■ Exercise ■
Scan the records for the word "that". Report each line where it occurs.
#### Input records ####
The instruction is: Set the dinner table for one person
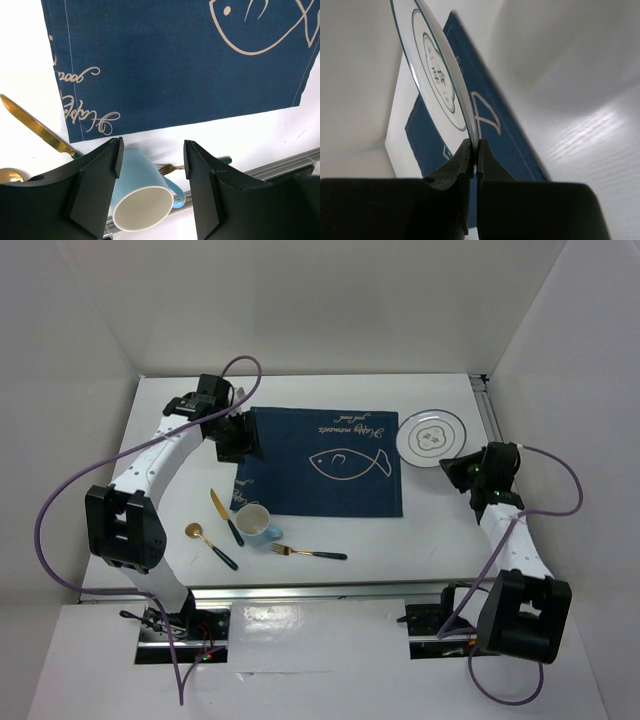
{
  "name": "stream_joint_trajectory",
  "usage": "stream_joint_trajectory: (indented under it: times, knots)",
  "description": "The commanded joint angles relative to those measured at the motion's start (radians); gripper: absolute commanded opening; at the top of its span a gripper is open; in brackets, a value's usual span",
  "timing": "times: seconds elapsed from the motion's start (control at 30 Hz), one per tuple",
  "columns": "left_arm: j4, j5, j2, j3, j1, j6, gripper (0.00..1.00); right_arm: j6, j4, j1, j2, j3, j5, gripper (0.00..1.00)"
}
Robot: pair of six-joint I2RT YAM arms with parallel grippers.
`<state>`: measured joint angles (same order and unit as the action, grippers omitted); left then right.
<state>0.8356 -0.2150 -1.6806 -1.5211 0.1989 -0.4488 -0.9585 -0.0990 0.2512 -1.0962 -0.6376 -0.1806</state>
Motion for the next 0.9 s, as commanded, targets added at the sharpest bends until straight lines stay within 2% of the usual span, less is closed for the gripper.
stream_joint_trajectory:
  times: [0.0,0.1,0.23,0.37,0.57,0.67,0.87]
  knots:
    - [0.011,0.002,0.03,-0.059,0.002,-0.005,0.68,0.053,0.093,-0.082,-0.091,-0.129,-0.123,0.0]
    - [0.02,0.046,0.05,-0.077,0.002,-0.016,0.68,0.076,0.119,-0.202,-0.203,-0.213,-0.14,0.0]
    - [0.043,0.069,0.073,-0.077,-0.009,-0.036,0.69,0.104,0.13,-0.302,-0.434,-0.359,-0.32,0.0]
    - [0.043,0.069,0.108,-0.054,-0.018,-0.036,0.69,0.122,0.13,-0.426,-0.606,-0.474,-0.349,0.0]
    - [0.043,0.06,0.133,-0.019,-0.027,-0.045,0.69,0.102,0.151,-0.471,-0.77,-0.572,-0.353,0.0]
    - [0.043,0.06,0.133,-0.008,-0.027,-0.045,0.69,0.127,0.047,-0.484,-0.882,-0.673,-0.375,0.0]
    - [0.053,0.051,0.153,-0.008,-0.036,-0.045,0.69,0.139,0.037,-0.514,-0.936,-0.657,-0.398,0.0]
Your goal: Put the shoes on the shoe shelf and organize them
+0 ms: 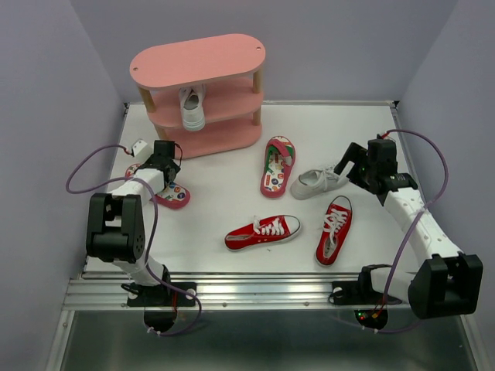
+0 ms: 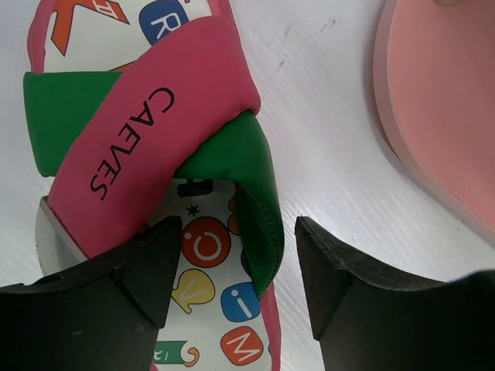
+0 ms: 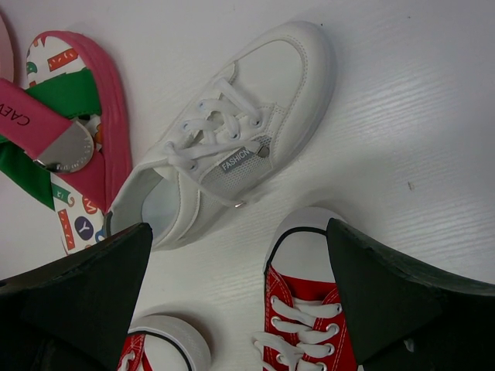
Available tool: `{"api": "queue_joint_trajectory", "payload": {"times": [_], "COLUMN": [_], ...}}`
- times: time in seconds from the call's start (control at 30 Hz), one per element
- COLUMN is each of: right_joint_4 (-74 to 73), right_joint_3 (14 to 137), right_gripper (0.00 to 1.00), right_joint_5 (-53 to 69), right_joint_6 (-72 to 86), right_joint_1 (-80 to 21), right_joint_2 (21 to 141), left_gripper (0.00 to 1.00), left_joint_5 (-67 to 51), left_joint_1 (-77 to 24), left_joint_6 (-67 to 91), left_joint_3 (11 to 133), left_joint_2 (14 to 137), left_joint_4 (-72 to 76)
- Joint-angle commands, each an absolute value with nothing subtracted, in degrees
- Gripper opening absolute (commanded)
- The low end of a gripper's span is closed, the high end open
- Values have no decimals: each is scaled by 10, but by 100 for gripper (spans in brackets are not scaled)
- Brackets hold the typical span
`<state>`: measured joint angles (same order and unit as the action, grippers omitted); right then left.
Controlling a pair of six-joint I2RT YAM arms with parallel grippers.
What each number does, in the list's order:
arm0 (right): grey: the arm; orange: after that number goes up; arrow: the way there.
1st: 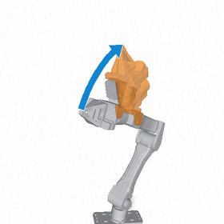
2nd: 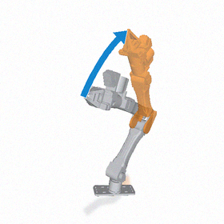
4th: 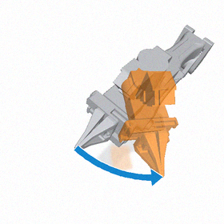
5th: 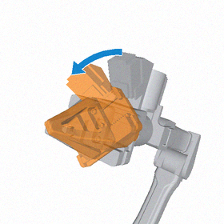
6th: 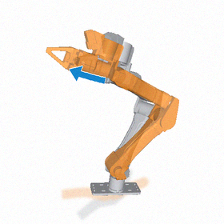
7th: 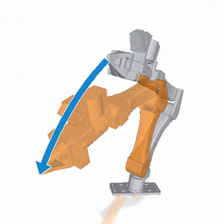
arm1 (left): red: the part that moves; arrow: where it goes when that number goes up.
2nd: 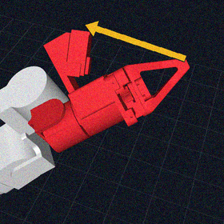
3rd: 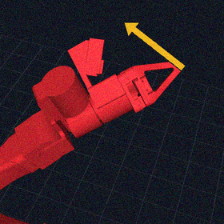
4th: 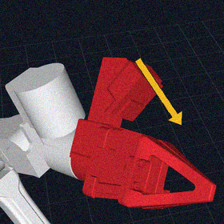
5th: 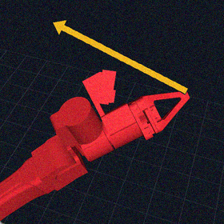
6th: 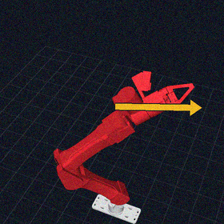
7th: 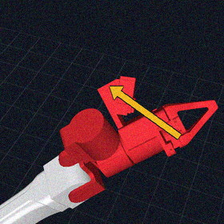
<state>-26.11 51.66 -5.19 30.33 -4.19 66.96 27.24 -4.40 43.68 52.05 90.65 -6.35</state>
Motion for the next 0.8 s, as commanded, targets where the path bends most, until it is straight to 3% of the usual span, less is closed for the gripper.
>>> {"api": "queue_joint_trajectory", "payload": {"times": [0.0,0.23,0.3,0.4,0.5,0.53,0.77], "right_joint_4": [-236,-235,-236,-236,-236,-237,-237], "right_joint_3": [539,541,540,534,531,529,528], "right_gripper": [100,100,100,100,100,100,100], "right_joint_5": [-41,-38,-39,-41,-42,-42,-45], "right_joint_6": [294,296,296,296,297,298,295], "right_joint_1": [-41,-41,-41,-41,-41,-41,-41], "right_joint_2": [672,675,673,665,661,659,659], "left_gripper": [70,68,58,30,12,0,0], "left_joint_5": [301,316,318,320,323,323,311], "left_joint_1": [-44,-48,-48,-48,-49,-51,-64], "left_joint_6": [450,438,437,437,435,432,393], "left_joint_3": [527,540,543,541,543,547,541], "left_joint_2": [910,932,935,931,914,899,765], "left_joint_4": [-44,-42,-45,-47,-62,-82,-185]}}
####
■ Solution to this exercise ■
arm0 (right): grey: the arm; orange: after that number goes up; arrow: the way there.
arm1 (left): red: the part that moves; arrow: where it goes when that number goes up.

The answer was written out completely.